Alarm and depression were enhanced by the frequent carrying away of fever victims by burial details to the mournful cadence of muffled drums beating out the dead march.

Poor sanitation and lack of clean drinking water were a constant source of illness in the ranks that resulted in typhoid fever. Often latrines, or “sinks” as they were known during the war, were merely a straight trench, without pole or rail, the edges filthy and the stench exceedingly offensive, causing an infestation of flies and other vermin that transported bacteria from human waste to food stores.

Indiscriminate urination contaminated drinking water as well, producing diarrhea, dysentery, as well as typhoid. Clean drinking water was especially hard to come by when an army was on the march. Water from mud-holes was sometimes all that was available to drink. The bowel cramps that followed could be deadly. In treating typhoid army doctors relied heavily on stimulants and purges including calomel, quinine, and carbonate of ammonia, turpentine, and brandy.

Typhoid fever took the life of many soldiers from Frankfort. William Henry Harrison Hockensmith, a Union enlistee in the 9th Kentucky Volunteer Cavalry, was sent as a guard to Camp Dick Robinson where he contracted typhoid and died in 1863.

Ambrose White, a soldier with the 114th United States Colored Infantry, died of typhoid fever at Camp Burnside, Aug. 4, 1864.

James Francis Leonard, personal telegrapher of Confederate General P. T. Beauregard, died in 1862 of typhoid in Columbus, Mo.

Union soldier William T. McClure, a member of the 15th Kentucky Volunteer Infantry, died from typhoid in Huntsville, Ala. His residence was 318 Washington St., today’s Red Cross building.

Henry Oliver of the 117th United States Colored Infantry Frankfort died of typhoid fever at Covington, Sept. 10, 1864.

Venereal Diseases
Syphilis and gonorrhea took a horrible toll; neither disease could be treated effectively, and for those that were treated, they eventually proved fatal.

Thomas Lowry’s study on sexual activity during the war notes that one-third of the men who died in Union and Confederate veterans’ homes were killed by the later stages of venereal disease, during which the infection ate away at their brains, blood vessels, and vital organs.

And no one knows how many of the wives and widows went to their graves, ravaged by the pox that their men brought home, or how many veterans’ children were blinded by gonorrhea or stunted by syphilis. Doctors of the mid-19th century knew virtually nothing of what caused the disease, how it spread, or how to treat it.

Most Civil War army doctors simply tried to keep the bowels and kidneys regulated, and the patients quiet, using uncertain combinations of expectorants, purgatives, and narcotics.

The ‘Flux’
Diarrhea and dysentery, often called “flux,” made a complete run of the camps. From Bell Wiley we find “no other ailment was so frequently mentioned in soldier letters and diaries.”

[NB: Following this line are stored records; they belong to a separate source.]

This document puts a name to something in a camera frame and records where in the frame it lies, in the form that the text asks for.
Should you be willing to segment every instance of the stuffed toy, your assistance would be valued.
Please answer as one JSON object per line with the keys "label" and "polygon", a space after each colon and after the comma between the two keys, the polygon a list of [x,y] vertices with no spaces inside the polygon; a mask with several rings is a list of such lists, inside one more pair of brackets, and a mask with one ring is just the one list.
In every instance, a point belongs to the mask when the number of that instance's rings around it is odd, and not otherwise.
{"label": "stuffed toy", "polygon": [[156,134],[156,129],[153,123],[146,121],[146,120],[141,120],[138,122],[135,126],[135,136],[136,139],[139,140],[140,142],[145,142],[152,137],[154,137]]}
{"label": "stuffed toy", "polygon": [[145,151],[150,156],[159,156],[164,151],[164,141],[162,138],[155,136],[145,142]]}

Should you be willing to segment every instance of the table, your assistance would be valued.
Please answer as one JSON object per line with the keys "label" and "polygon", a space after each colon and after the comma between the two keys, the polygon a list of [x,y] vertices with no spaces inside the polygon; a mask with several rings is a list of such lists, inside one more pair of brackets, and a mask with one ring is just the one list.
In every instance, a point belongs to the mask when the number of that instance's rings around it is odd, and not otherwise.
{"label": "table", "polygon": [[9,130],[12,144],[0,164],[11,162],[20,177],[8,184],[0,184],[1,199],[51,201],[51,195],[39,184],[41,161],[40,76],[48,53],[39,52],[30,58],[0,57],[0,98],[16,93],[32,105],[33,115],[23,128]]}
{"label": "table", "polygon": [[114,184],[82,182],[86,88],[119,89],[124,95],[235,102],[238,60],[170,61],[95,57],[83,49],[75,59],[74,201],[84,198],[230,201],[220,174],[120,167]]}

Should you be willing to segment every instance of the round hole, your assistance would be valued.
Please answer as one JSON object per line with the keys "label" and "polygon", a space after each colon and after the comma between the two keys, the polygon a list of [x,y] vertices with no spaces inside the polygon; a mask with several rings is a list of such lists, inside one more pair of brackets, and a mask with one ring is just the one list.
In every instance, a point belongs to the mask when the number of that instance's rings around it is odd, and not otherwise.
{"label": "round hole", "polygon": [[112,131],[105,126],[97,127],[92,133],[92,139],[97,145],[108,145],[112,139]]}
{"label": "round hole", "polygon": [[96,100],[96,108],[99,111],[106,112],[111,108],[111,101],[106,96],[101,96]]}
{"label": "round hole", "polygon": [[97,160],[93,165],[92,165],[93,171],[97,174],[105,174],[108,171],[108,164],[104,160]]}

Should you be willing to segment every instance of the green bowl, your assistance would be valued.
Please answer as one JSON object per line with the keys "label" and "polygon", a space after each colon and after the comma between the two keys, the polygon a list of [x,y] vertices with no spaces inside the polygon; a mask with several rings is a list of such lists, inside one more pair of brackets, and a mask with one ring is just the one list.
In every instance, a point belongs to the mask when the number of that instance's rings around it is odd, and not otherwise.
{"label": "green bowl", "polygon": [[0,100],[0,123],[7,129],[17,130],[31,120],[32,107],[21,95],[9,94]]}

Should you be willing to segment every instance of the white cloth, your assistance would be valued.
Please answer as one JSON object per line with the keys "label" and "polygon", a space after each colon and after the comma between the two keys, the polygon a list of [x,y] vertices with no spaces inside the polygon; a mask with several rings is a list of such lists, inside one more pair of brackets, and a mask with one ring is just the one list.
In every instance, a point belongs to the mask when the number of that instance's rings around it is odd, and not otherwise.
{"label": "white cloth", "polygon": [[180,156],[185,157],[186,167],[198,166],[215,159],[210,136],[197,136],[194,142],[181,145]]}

Most soldiers referred to the malady as “the quickstep.”

Statistics compiled by the Medical Department show that from May 1861 to July 30, 1866, there were a total of 1,739,135 cases of diarrhea and dysentery with 57,265 deaths. These figures are low because soldiers, for obvious reasons, tended not to report bowel disorders.

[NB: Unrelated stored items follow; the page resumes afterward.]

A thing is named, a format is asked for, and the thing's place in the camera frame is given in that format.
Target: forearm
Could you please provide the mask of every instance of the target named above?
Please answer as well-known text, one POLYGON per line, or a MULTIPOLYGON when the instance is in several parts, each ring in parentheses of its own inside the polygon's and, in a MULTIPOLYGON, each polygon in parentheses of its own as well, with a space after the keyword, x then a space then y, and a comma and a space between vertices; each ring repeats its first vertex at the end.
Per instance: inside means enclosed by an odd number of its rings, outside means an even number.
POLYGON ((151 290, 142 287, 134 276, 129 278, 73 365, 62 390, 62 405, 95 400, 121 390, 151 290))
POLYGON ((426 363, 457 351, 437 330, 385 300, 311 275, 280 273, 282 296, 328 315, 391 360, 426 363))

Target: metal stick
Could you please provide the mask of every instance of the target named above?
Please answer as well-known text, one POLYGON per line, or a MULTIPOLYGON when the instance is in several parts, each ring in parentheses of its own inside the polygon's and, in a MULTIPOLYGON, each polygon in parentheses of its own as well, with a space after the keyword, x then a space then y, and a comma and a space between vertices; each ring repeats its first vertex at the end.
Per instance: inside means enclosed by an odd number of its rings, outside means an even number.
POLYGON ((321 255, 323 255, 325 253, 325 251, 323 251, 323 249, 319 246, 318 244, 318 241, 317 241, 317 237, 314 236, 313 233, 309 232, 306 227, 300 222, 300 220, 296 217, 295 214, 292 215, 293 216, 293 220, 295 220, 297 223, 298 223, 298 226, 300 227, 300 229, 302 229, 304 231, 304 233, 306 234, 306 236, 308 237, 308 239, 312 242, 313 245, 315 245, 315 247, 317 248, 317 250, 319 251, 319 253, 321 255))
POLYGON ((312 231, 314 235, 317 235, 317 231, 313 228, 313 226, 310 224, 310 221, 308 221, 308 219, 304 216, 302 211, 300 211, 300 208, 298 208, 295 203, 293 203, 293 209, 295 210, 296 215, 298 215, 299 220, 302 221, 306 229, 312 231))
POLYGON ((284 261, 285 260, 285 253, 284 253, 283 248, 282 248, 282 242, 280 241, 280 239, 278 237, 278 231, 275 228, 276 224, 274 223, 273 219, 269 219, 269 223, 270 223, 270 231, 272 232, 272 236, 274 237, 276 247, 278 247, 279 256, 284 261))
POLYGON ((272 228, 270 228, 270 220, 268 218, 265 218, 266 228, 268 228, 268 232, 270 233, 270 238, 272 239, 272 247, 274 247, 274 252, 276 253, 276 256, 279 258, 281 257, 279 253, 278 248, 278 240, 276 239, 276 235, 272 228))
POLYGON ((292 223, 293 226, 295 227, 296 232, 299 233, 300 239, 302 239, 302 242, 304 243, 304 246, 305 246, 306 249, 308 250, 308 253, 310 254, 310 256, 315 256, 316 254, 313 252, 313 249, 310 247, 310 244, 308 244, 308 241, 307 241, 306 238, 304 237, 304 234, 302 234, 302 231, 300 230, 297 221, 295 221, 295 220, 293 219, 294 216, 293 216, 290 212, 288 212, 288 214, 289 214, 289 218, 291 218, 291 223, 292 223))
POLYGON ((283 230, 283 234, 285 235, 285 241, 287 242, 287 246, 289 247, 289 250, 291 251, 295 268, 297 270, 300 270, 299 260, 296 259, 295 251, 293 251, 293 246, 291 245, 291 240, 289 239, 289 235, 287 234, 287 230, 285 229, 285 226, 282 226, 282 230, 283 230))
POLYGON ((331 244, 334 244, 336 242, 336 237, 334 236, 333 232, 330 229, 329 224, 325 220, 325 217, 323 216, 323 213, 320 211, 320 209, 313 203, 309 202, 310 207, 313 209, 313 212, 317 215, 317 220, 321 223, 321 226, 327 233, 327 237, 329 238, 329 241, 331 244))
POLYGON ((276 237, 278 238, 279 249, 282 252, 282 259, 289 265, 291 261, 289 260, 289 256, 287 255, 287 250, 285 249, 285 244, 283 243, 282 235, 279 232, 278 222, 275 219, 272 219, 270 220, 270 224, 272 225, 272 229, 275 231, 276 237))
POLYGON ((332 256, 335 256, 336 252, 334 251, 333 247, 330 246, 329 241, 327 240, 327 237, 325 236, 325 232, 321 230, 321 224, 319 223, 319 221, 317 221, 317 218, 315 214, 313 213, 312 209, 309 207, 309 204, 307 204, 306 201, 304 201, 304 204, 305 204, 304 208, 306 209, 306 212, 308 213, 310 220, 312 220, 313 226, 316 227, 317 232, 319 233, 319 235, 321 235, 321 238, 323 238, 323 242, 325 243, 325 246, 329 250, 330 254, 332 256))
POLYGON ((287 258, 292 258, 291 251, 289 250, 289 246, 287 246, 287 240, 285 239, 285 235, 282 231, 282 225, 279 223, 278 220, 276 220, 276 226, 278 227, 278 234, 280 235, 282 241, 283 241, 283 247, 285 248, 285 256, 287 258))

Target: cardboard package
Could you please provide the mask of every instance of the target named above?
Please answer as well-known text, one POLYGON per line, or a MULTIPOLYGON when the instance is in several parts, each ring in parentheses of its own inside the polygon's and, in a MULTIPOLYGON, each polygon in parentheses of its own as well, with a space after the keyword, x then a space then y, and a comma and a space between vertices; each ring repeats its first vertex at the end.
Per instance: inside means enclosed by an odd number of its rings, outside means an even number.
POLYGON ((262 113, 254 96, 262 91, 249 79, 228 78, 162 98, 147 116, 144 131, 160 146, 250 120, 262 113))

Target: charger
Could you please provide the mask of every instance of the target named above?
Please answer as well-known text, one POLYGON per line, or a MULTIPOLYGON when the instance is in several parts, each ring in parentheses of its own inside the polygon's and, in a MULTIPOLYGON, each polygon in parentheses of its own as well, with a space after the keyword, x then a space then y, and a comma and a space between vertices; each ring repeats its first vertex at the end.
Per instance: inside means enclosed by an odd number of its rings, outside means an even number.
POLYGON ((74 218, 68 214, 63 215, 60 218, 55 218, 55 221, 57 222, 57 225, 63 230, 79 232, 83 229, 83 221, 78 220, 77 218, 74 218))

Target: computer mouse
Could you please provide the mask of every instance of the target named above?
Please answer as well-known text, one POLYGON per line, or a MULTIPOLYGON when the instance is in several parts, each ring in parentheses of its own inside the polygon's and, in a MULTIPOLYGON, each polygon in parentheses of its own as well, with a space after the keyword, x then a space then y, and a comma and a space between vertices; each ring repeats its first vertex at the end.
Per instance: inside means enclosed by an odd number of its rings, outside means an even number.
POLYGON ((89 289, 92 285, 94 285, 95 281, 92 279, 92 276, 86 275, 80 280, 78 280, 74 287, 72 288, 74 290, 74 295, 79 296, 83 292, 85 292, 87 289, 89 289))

Diarrhea and dysentery were more prevalent among African American troops than among whites, and decidedly more fatal. Diarrhea victims frequently had their bowels further irritated by heavy drafts of whiskey and repeated doses of salts or calomel.

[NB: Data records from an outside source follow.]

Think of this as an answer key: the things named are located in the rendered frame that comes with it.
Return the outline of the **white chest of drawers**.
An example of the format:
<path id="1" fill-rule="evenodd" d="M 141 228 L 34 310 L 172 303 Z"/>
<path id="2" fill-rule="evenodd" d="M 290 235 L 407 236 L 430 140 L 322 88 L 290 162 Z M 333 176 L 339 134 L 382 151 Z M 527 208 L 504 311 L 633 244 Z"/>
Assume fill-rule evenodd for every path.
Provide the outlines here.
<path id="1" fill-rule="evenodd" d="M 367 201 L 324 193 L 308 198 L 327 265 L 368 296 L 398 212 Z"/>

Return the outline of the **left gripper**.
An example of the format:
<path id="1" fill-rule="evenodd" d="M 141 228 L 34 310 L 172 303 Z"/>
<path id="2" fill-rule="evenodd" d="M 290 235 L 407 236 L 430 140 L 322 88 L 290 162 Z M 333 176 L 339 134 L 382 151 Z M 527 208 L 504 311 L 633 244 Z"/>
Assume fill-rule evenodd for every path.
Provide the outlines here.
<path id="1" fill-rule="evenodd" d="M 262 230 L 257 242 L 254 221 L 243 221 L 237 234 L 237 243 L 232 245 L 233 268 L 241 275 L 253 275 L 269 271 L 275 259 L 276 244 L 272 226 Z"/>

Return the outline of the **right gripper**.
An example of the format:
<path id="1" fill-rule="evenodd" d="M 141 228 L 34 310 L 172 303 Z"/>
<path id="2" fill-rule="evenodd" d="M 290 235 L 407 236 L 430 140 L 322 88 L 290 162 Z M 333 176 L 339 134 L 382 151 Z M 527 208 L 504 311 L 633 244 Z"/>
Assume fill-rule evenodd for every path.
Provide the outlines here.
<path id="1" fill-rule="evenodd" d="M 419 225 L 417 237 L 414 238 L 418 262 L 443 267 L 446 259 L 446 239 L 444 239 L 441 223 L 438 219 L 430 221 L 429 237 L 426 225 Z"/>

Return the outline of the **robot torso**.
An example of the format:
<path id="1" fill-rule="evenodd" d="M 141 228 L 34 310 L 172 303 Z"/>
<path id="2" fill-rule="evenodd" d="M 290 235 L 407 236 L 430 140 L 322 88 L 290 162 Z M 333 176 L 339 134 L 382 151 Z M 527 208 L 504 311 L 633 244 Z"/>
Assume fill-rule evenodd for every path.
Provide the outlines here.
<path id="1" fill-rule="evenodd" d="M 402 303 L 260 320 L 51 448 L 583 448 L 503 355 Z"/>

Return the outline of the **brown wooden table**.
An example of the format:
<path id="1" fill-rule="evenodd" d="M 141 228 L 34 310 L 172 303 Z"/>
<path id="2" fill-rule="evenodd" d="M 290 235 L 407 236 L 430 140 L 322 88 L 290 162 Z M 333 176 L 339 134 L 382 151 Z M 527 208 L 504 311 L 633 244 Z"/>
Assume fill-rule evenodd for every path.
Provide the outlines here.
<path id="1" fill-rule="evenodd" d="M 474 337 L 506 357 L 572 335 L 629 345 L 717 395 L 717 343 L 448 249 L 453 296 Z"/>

Opium was widely used in combating dysentery and some cases were treated with strychnine. Other bowel disorder “remedies” were turpentine, castor oil, camphor, ipecacuanha, laudanum, and blue pills of mercury and chalk.

Frankfort-born Nelson Cheathan of Company B, 118th United States Colored Cavalry, died of chronic diarrhea at Portsmouth, Va., on Feb. 27, 1865.

And in conclusion …

As the country commemorates the 150th anniversary of the bloodiest war in United States history, it is important that we recognize and understand the suffering imposed on both sides mostly through ignorance, laziness and the scientific lag of the age.

Bell Wiley observed: “In both armies the greatest heroes were not those who died at the cannon’s mouth, but those who endured the lingering agonies of the sick and wounded.”